╭─ MATERIAL SHOWN
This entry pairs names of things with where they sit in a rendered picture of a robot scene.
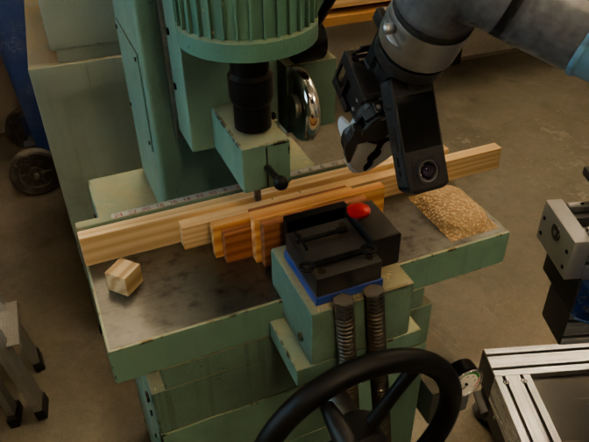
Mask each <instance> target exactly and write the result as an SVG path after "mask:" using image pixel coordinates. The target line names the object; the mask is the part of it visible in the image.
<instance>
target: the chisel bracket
mask: <svg viewBox="0 0 589 442"><path fill-rule="evenodd" d="M211 115H212V124H213V133H214V141H215V148H216V149H217V151H218V152H219V154H220V155H221V157H222V158H223V160H224V162H225V164H226V165H227V167H228V168H229V170H230V171H231V172H232V174H233V176H234V177H235V179H236V180H237V182H238V184H239V185H240V187H241V189H242V190H243V191H244V192H245V193H249V192H253V191H256V190H260V189H266V188H271V187H274V185H273V178H272V177H271V176H270V175H269V174H268V173H267V172H266V171H265V169H264V166H265V165H267V164H269V165H271V167H272V168H273V169H274V170H275V171H276V172H277V173H278V174H279V175H284V176H286V177H287V179H288V182H290V181H291V179H290V140H289V138H288V137H287V136H286V135H285V133H284V132H283V131H282V130H281V129H280V127H279V126H278V125H277V124H276V123H275V122H274V121H273V120H272V126H271V128H270V129H268V130H267V131H265V132H261V133H255V134H248V133H243V132H239V131H238V130H237V129H236V128H235V125H234V114H233V103H227V104H223V105H218V106H214V107H212V108H211Z"/></svg>
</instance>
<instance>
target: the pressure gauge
mask: <svg viewBox="0 0 589 442"><path fill-rule="evenodd" d="M451 365H452V366H453V367H454V369H455V370H456V372H457V373H458V376H459V379H460V382H461V386H462V389H463V390H462V397H465V396H468V395H470V394H471V393H472V392H473V391H474V390H475V389H476V388H477V387H478V386H479V385H480V383H481V382H482V380H483V373H482V372H481V371H480V370H479V369H478V368H477V367H476V365H475V364H474V363H473V362H472V361H471V360H469V359H461V360H457V361H455V362H453V363H451ZM465 383H468V386H466V387H465Z"/></svg>
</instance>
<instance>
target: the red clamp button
mask: <svg viewBox="0 0 589 442"><path fill-rule="evenodd" d="M370 213H371V209H370V207H369V206H368V205H367V204H365V203H352V204H350V205H349V206H348V207H347V214H348V215H349V216H350V217H353V218H356V219H361V218H365V217H368V216H369V215H370Z"/></svg>
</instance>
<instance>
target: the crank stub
mask: <svg viewBox="0 0 589 442"><path fill-rule="evenodd" d="M320 411H321V412H322V414H323V420H324V422H325V424H326V427H327V429H328V432H329V434H330V437H331V439H332V441H333V442H358V437H357V435H356V433H355V431H354V430H353V428H352V427H351V425H350V423H349V422H348V421H347V419H346V418H345V417H344V415H343V413H342V412H341V411H340V410H339V409H338V408H337V406H336V405H335V404H334V403H333V402H332V401H328V402H326V403H324V404H323V405H321V407H320Z"/></svg>
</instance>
╰─
## [ACTIVITY]
Could every entry above be printed again exactly, images excluded?

## [ANSWER TO THE EXERCISE]
This entry pairs names of things with where they sit in a rendered picture of a robot scene.
Mask each <instance> target exactly and write the result as an SVG path after "mask:" using image pixel coordinates. The target line names the object; the mask is the part of it visible in the image.
<instance>
target: the chisel bracket
mask: <svg viewBox="0 0 589 442"><path fill-rule="evenodd" d="M211 115H212V124H213V133H214V141H215V148H216V149H217V151H218V152H219V154H220V155H221V157H222V158H223V160H224V162H225V164H226V165H227V167H228V168H229V170H230V171H231V172H232V174H233V176H234V177H235V179H236V180H237V182H238V184H239V185H240V187H241V189H242V190H243V191H244V192H245V193H249V192H253V191H256V190H260V189H266V188H271V187H274V185H273V178H272V177H271V176H270V175H269V174H268V173H267V172H266V171H265V169H264V166H265V165H267V164H269V165H271V167H272V168H273V169H274V170H275V171H276V172H277V173H278V174H279V175H284V176H286V177H287V179H288V182H290V181H291V179H290V140H289V138H288V137H287V136H286V135H285V133H284V132H283V131H282V130H281V129H280V127H279V126H278V125H277V124H276V123H275V122H274V121H273V120H272V126H271V128H270V129H268V130H267V131H265V132H261V133H255V134H248V133H243V132H239V131H238V130H237V129H236V128H235V125H234V114H233V103H227V104H223V105H218V106H214V107H212V108H211Z"/></svg>
</instance>
<instance>
target: the pressure gauge
mask: <svg viewBox="0 0 589 442"><path fill-rule="evenodd" d="M451 365H452V366H453V367H454V369H455V370H456V372H457V373H458V376H459V379H460V382H461V386H462V389H463V390H462V397H465V396H468V395H470V394H471V393H472V392H473V391H474V390H475V389H476V388H477V387H478V386H479V385H480V383H481V382H482V380H483V373H482V372H481V371H480V370H479V369H478V368H477V367H476V365H475V364H474V363H473V362H472V361H471V360H469V359H461V360H457V361H455V362H453V363H451ZM465 383H468V386H466V387H465Z"/></svg>
</instance>
<instance>
target: the red clamp button
mask: <svg viewBox="0 0 589 442"><path fill-rule="evenodd" d="M370 213H371V209H370V207H369V206H368V205H367V204H365V203H352V204H350V205H349V206H348V207H347V214H348V215H349V216H350V217H353V218H356V219H361V218H365V217H368V216H369V215H370Z"/></svg>
</instance>
<instance>
target: the crank stub
mask: <svg viewBox="0 0 589 442"><path fill-rule="evenodd" d="M320 411H321V412H322V414H323V420H324V422H325V424H326V427H327V429H328V432H329V434H330V437H331V439H332V441H333V442H358V437H357V435H356V433H355V431H354V430H353V428H352V427H351V425H350V423H349V422H348V421H347V419H346V418H345V417H344V415H343V413H342V412H341V411H340V410H339V409H338V408H337V406H336V405H335V404H334V403H333V402H332V401H328V402H326V403H324V404H323V405H321V407H320Z"/></svg>
</instance>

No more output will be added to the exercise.